All the objects in the game will inherit from a class I'll be calling MyObject in the code I show here. The MyObject class has a virtual function called tick() which the engine will call to update the object. Subclasses will implement this function to do things like update the object's position, speed, etc. I've gone through a few different ways to implement this engine, and run into problems with each of them. Here is my current iteration:


class GameEngine : public QThread
{
Q_OBJECT

public:
explicit Ticker(QObject *parent = 0);

void add(MyObject* object) {
done_->enqueue(object);
}

void doFrame() {
qSwap(queue_, done_);
while (!queue_->empty()) {
MyObject *object = queue_->dequeue();
object->tick();
add(object);
}
}

private:
QQueue<MyObject*> *queue_;
QQueue<MyObject*> *done_;
};

class MyObject : public QObject
{
Q_OBJECT

public:
explicit MyObject(QObject *parent) : QObject(parent) {
timer_.start();
}

protected slots:
virtual void tick() = 0;

protected:
//Implementations of tick() can use this to know the time between calls.
int elapsed() {
int time = timer_.elapsed();
timer_.restart();
return time;
}

private:
QTimer timer_;
};

class MainWindow : public QMainWindow
{
Q_OBJECT

public:
explicit MainWindow(QWidget *parent = 0) : MainWindow(parent) {
engine = new GameEngine;
engine->start();
startTimer(20);
}

protected:
void timerEvent(QTimerEvent *event) {
engine->doFrame();
}

private:
GameEngine *engine;
};

It's pretty simple, but gets most of the job done. My main question is what will happen if the system can't process the tick() function for every object in the 20 msecs before the next frame. Since the objects keep track of how long it's been since the last time they updated, I don't see a problem there. What happens with the event queue from the timer, though? If a timer event is being posted every 20 msecs, but it takes say 30 msecs to process each frame, will the event queue just keep growing and growing?

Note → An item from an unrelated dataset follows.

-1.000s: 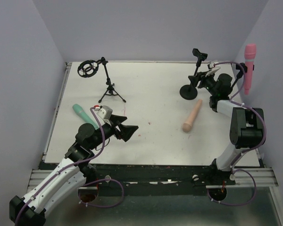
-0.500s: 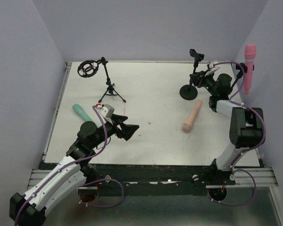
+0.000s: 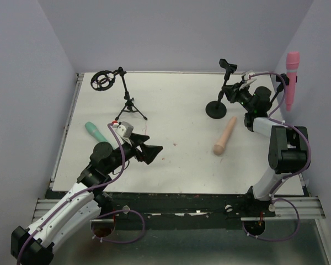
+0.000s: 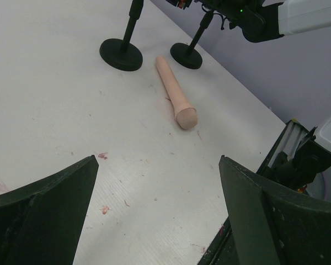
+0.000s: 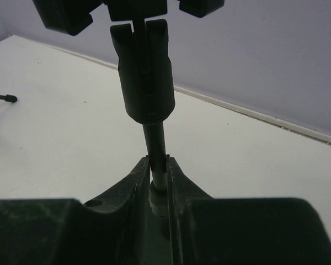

Another thing I'm not sure about is having a separate timer for each object to track the time between updates. Is there a better way to do this? Maybe pass an int to the tick function that indicates the current time, and each object just stores an int which is the time of its last update?

Any other comments about this? Other issues you think I might run in to? Better ways of going about this problem? Thanks!